> **PROBLEM STATEMENT**: The entries below hold a line with "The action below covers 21" and a line with "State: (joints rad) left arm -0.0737". Return those lines and all that lie between them, exactly and only.
==== INFORMATION GIVEN
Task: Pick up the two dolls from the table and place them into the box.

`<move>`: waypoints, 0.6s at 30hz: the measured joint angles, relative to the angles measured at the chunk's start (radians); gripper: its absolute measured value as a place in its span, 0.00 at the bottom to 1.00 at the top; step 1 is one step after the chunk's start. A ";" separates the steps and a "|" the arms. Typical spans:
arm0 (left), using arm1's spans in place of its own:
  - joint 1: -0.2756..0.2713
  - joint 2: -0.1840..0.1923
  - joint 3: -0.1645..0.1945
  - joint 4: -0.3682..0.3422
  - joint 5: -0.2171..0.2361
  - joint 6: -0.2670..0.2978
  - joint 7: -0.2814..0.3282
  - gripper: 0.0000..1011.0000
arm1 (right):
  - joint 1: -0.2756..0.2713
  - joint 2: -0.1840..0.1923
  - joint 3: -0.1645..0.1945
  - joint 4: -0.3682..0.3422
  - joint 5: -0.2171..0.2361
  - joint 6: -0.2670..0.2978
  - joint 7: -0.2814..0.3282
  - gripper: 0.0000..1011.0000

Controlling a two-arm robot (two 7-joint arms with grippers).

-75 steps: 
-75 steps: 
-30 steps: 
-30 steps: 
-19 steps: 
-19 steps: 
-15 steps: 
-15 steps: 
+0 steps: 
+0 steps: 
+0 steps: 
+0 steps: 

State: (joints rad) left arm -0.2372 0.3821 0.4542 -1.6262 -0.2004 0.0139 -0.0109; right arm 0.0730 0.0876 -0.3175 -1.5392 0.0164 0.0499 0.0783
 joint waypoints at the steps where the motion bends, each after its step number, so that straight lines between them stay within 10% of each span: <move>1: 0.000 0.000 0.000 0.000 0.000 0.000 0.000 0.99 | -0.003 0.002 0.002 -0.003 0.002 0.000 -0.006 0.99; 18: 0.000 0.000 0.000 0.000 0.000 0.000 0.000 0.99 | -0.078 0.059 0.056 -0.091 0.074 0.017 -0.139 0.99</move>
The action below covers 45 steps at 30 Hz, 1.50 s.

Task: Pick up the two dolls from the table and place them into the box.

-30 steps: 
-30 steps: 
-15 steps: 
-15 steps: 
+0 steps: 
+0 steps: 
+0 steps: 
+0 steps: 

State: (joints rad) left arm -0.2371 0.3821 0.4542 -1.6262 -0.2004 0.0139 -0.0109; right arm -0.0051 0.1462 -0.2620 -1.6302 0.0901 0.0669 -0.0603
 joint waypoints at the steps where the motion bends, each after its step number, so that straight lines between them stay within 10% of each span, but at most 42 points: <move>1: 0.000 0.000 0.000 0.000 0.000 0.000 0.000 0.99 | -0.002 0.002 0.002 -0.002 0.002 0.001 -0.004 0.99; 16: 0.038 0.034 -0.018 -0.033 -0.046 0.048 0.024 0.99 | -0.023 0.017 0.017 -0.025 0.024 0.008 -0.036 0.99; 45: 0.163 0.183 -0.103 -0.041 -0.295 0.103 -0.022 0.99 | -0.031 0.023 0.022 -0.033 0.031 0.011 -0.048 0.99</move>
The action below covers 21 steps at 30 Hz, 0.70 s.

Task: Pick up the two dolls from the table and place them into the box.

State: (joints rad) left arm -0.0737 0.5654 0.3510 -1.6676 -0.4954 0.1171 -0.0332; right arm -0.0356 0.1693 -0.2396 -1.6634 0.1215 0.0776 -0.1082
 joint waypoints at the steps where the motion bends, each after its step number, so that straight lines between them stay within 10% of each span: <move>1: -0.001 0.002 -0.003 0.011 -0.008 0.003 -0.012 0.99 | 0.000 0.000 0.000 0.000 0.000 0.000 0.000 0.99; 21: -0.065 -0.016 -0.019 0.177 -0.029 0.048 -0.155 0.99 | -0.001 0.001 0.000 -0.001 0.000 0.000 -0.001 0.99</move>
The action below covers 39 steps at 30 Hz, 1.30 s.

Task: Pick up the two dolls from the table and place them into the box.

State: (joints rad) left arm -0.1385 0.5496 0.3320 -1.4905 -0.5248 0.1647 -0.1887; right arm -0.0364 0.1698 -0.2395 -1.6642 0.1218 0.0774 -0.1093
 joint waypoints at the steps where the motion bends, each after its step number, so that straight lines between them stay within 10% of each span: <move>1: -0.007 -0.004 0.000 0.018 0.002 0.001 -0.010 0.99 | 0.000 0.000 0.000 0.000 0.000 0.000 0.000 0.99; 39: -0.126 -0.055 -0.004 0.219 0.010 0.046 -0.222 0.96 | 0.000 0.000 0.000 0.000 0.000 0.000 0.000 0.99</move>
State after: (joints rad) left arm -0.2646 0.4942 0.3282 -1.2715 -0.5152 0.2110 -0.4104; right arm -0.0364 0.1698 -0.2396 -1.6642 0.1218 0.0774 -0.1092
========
> **ANSWER TO THIS TASK**:
The action below covers 21 steps at 30 Hz, 0.70 s.

Task: Pick up the two dolls from the table and place them into the box.

State: (joints rad) left arm -0.0737 0.5654 0.3510 -1.6676 -0.4954 0.1171 -0.0332; right arm -0.0356 0.1693 -0.2396 -1.6634 0.1215 0.0776 -0.1082

The response to the exercise is now finished.